Otis, önce ufak tefek işlerini halletti. Sonra biraz kitap okudu. Bu arada kendine güzel bir şarap seçmişti. Mutfakta oturuyordu. Oldukça geniş olan mutfağın ocağı gürül gürül yanıyor, içerisini sıcacık yapıyordu. Ekmek tazeydi ve pastırma pişiriyordu. Şarabın etkisiyle hafiften yüzü kızarmıştı. Arada sırada çakan şimşeğin gök gürültüsü olmasa, dışarıda yağan yağmurun sesi ninni gibi gelecekti.

Ateşin karşısında şarabını yudumlayarak, uyuşuk bir şekilde ne kadar oturduğunu bilmiyordu.
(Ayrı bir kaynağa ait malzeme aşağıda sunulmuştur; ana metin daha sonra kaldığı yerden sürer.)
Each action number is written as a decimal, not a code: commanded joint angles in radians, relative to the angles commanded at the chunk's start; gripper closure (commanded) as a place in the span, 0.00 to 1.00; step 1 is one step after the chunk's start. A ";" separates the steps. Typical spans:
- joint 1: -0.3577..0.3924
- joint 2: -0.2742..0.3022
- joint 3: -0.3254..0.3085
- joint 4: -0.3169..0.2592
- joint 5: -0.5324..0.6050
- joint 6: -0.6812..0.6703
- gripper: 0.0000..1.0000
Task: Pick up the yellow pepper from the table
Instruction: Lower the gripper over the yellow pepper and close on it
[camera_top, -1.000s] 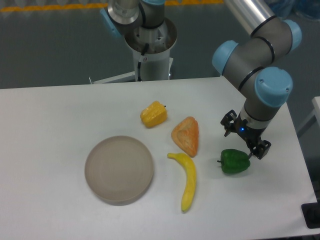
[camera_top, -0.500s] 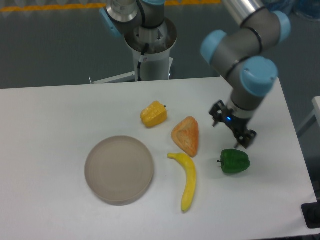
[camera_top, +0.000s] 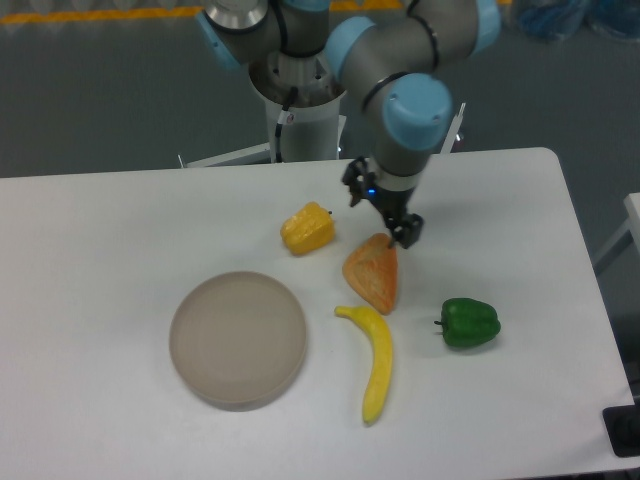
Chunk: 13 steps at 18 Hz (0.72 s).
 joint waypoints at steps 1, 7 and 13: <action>-0.009 0.005 -0.021 0.026 0.002 -0.006 0.00; -0.057 0.040 -0.101 0.059 0.008 -0.049 0.00; -0.083 0.029 -0.149 0.129 0.009 -0.077 0.00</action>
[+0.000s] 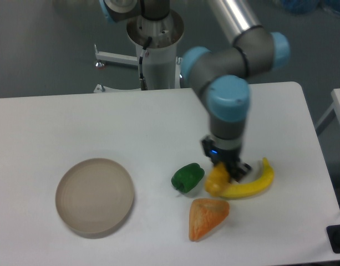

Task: Place the yellow pepper on the plate
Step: 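Carry the yellow pepper over to the beige plate, then lower the yellow pepper onto the plate and open the gripper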

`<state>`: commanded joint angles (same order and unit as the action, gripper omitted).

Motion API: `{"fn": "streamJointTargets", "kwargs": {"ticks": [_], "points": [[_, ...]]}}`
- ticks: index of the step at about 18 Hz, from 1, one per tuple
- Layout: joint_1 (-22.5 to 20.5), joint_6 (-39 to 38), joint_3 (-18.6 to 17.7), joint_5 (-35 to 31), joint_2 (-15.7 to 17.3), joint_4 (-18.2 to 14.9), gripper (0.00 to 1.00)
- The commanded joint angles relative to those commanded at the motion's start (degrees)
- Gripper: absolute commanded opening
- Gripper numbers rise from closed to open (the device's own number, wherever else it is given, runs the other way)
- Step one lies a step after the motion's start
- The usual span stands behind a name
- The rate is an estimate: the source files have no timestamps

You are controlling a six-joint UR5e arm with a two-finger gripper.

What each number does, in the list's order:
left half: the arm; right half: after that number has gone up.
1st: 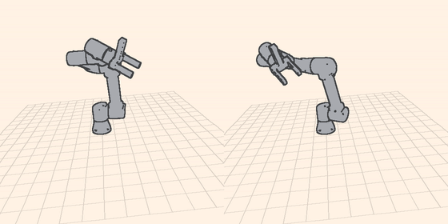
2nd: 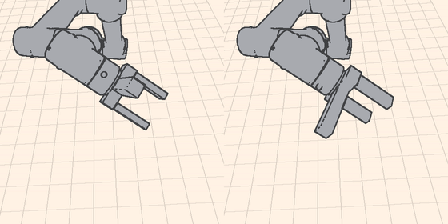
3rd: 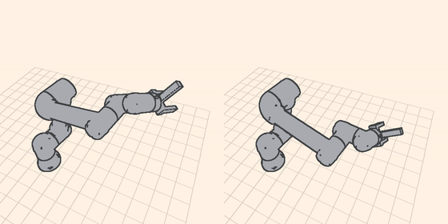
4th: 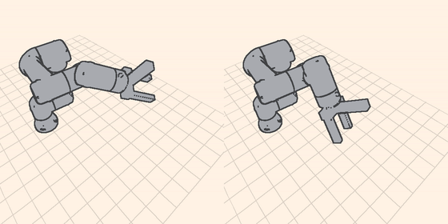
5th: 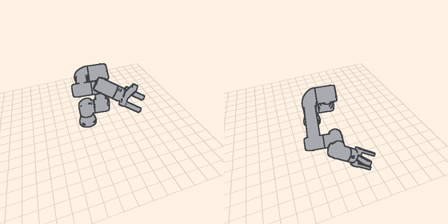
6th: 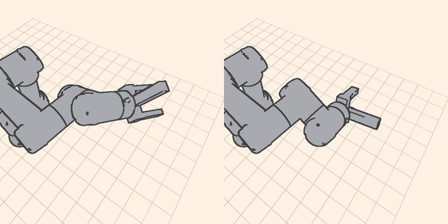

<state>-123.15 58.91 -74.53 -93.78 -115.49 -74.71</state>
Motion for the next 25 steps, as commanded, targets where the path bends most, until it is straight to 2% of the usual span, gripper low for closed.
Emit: {"fn": "streamJointTargets", "kwargs": {"ticks": [3, 7, 14, 18, 25], "points": [[2.9, -5.9, -0.5, 0.0, 1.1, -2.3, 0.38], [7.7, -13.5, -0.5, 0.1, 1.0, -1.9, 0.38], [14.9, -25.8, -0.1, 0.4, -3.8, -1.2, 0.38], [18.0, -26.7, -0.1, 0.0, -6.5, 3.5, 0.38], [19.8, -28.1, 0.1, 0.1, -9.1, 5.1, 0.38]]}}
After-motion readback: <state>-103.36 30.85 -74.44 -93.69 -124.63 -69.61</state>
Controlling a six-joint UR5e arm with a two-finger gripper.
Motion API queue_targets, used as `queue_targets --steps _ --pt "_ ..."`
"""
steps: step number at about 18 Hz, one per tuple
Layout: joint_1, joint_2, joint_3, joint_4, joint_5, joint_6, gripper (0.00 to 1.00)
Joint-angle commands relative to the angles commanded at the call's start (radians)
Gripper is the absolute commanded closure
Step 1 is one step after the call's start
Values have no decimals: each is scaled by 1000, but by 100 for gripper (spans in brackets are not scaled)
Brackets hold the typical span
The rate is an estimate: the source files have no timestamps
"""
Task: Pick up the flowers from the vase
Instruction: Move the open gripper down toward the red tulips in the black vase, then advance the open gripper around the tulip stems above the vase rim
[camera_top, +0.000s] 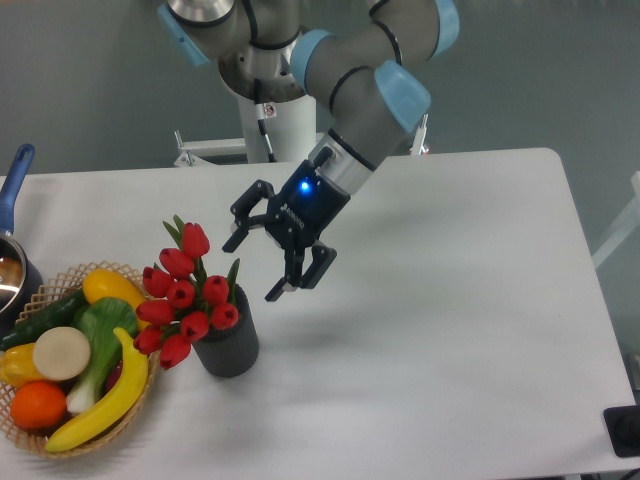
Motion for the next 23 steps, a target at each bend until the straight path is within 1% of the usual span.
queue_targets --steps 3,9,12,17,19,22,23 --pt "0 -17 15 -2 0 -5 0" --pt "-26 -22 15 -2 5 -9 0" --pt "-40 -51 35 -2 5 -9 0" --pt "-52 -61 46 0 6 -9 0" --pt "-54 -64 66 -2 6 -11 0" --pt "-78 -97 75 2 8 -3 0" --pt "-80 -98 71 5 6 -3 0"
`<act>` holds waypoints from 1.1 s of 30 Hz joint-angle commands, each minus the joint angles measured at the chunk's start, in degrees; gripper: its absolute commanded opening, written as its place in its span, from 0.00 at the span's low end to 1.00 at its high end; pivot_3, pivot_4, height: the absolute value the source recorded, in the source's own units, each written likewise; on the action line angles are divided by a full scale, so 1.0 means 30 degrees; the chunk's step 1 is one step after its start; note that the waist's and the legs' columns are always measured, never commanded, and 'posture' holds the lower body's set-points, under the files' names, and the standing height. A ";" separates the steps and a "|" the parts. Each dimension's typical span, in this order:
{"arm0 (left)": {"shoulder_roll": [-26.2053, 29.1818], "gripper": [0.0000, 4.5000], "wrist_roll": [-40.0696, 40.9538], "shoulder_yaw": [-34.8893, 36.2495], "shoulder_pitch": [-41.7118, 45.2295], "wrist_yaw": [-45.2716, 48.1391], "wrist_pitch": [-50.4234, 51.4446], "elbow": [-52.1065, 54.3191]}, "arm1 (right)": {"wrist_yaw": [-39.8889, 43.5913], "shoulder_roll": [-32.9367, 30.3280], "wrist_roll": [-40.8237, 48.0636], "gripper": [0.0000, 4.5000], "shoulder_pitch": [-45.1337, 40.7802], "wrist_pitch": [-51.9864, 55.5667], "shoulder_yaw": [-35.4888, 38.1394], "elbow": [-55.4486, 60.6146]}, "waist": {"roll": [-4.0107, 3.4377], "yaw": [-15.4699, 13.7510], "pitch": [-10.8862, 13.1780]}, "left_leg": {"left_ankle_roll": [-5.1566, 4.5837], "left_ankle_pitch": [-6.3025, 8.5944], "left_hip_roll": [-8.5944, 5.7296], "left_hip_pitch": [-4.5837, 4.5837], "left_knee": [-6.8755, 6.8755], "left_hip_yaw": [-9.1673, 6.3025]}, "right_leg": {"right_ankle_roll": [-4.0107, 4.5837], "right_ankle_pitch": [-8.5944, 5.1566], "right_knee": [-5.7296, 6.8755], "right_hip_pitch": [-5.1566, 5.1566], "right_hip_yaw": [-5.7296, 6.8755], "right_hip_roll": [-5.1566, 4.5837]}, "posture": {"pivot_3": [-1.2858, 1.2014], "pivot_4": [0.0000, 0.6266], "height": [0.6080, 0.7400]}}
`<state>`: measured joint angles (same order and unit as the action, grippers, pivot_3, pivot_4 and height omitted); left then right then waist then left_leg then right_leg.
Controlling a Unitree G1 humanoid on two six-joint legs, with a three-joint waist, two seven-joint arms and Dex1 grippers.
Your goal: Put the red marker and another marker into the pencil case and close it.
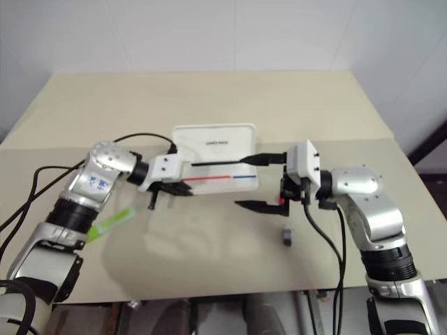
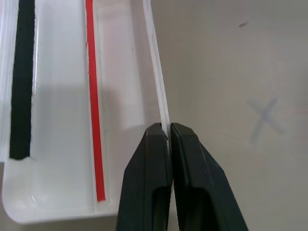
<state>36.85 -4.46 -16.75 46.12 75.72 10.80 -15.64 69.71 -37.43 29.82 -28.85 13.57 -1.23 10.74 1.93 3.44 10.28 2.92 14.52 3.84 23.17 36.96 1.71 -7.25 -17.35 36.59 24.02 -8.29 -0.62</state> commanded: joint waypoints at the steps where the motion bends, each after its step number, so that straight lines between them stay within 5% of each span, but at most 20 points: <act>1: 0.0824 0.00 0.0969 0.0739 -0.1073 0.0150 0.2228 0.3856 | 0.0479 -0.0502 0.0587 1.00 0.0382 -0.0197 0.0951 0.0186 | 0.0000 -0.0024 0.0003 | -0.0001 0.0000 0.0000 -0.0001 0.0004 -0.0001 | 0.0000 -0.0003 0.0008 0.0000 0.0003 0.0000 | 0.52 0.24 1.00; 12: 0.3273 0.00 0.2727 0.1171 -0.6425 -0.0821 0.7628 1.2471 | 0.1379 -0.2422 0.1752 1.00 0.3926 0.0225 0.2802 0.2087 | 0.0032 -0.0043 0.0058 | -0.0004 0.0002 -0.0001 -0.0021 0.0043 0.0009 | 0.0016 -0.0012 0.0019 -0.0010 -0.0027 -0.0003 | 0.52 0.24 1.00; 18: 0.3686 0.00 0.2535 0.0849 -0.7364 -0.1824 0.6897 1.2201 | 0.0775 -0.2397 0.1902 1.00 0.4464 0.0359 0.2800 0.2800 | 0.0059 0.0048 0.0076 | -0.0008 -0.0002 -0.0003 -0.0051 0.0052 0.0036 | 0.0294 -0.0162 -0.0023 -0.0031 -0.0069 -0.0002 | 0.52 0.24 1.00; 25: 0.3664 0.00 0.2267 0.0537 -0.7406 -0.2074 0.4385 1.0338 | 0.0263 -0.2179 0.1972 1.00 0.4237 0.0499 0.2535 0.3100 | 0.0174 0.0079 0.0150 | -0.0017 -0.0009 -0.0006 -0.0266 0.0035 0.0132 | 0.0286 -0.0158 -0.0033 -0.0186 -0.0181 -0.0004 | 0.52 0.24 1.00; 33: 0.2481 0.59 0.2860 0.0621 -0.6827 -0.2715 0.3698 0.9709 | -0.0007 -0.1881 0.1851 1.00 0.3637 0.0461 0.2072 0.2902 | 0.0198 0.0309 0.0166 | -0.0017 -0.0005 -0.0007 -0.0261 0.0015 0.0169 | 0.0287 -0.0157 -0.0048 -0.0176 -0.0211 -0.0009 | 0.52 0.24 1.00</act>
<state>44.58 3.27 -15.53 24.59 68.21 22.80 12.72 70.04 -43.20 34.56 -17.26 15.16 4.69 17.93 2.52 4.37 10.77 2.87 14.51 3.82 22.39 36.99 2.21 -6.39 -17.82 36.45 23.49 -8.91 -0.64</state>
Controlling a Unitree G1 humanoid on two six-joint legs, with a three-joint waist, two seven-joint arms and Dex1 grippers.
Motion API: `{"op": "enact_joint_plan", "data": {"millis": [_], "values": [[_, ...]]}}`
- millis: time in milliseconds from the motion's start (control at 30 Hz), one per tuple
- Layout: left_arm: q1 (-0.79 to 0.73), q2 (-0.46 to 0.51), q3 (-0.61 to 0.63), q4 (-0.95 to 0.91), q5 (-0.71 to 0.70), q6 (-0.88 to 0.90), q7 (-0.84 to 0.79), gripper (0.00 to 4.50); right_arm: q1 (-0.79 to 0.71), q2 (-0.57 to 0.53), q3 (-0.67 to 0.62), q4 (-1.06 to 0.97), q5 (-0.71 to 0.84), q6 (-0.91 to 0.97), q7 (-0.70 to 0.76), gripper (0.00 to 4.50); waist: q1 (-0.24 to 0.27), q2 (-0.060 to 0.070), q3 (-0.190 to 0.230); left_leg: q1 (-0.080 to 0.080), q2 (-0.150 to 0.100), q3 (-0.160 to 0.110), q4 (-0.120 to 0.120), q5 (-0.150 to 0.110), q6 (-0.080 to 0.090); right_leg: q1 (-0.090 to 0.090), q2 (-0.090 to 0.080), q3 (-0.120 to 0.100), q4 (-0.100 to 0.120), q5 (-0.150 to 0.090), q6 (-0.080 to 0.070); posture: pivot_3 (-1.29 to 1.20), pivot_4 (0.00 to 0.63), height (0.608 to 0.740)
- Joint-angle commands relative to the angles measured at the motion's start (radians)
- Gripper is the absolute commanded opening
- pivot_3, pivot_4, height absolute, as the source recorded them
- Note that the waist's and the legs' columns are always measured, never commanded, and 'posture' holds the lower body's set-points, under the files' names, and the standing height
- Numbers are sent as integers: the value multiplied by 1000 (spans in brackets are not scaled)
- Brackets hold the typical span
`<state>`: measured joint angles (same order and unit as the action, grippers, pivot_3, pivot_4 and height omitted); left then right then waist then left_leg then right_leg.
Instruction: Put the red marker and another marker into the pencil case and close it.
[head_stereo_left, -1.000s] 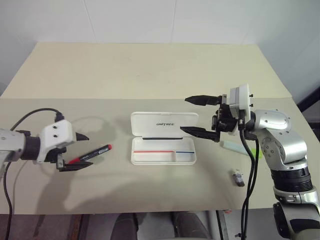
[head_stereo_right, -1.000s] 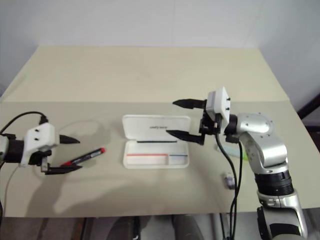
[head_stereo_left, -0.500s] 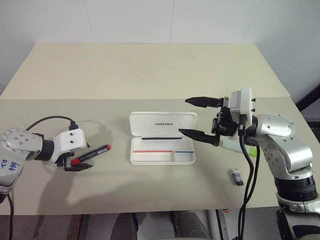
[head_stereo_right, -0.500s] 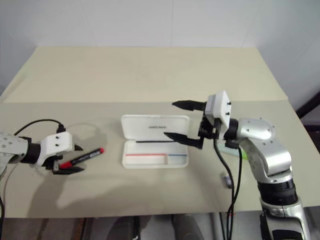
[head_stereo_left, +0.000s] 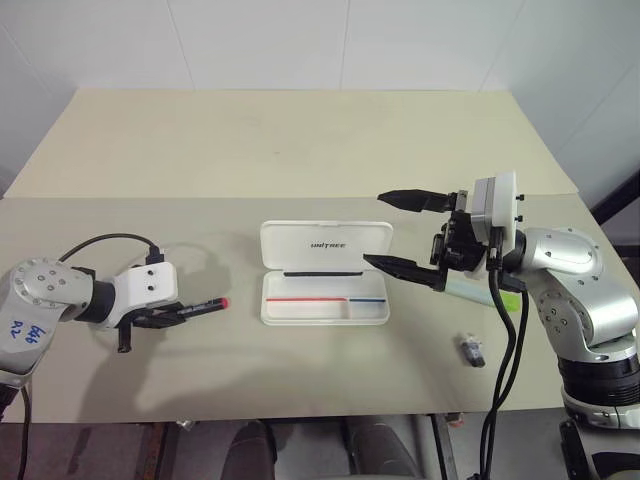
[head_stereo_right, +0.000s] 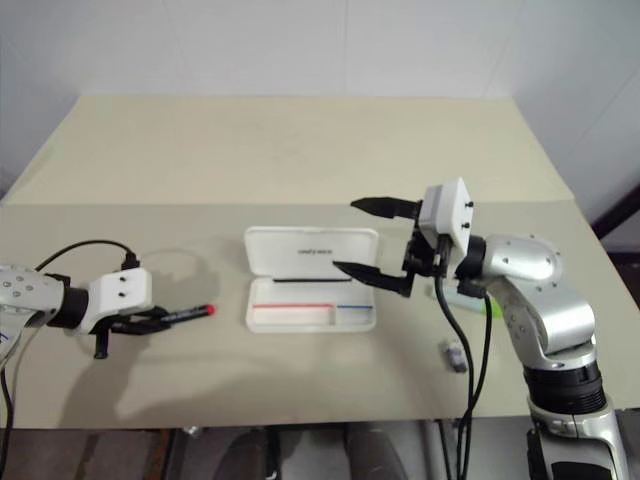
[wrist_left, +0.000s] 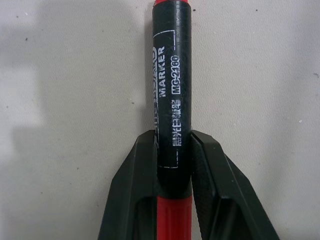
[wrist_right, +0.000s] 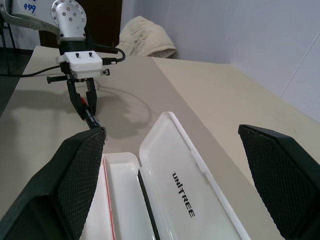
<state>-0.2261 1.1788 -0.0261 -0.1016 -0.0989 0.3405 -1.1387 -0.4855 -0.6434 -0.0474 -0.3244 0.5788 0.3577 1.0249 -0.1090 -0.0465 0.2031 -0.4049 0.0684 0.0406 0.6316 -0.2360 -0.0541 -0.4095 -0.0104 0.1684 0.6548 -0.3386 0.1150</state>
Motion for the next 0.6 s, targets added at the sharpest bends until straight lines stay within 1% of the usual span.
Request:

Birden mutfağın arka bahçeye açılan kapısı yumruklanmaya başladı. Otis hafiften çakırkeyif olmasa korkudan ödü patlardı. Kapıya ısrarla vuruluyor ve açılmaya çalışılıyordu ama kapı kilitliydi. Üstelik de şatodaki bütün kapılar gibi çok sağlamdı. Otis mutfağın küçük pencerelerinden birine koşup dışarıdakini görmeye çalıştı. Bu sırada bir kadın çığlığı duyuldu. Otis karanlıkta zar zor, dışarıda kapıyı vuranın bir kadın olduğunu görebildi. Kız pencereye döndüğünde yüzünü tanıdı.

“Klara! Kızım, benim kızım!”

Otis aceleyle kapıyı açtı ve panik içinde ağlayan kızı içeriye aldı. Sırılsıklam olmuş kız, zorlukla kelimeleri bir araya getirdi, dişleri takırdıyordu.

“Lütfen kapatın! Lütfen! Dışarıda, peşimde!”

Kapıyı kapatıp sürgülediler.

“Sakin ol kızım, sakin ol. Tamam geçti. Geçti artık.” 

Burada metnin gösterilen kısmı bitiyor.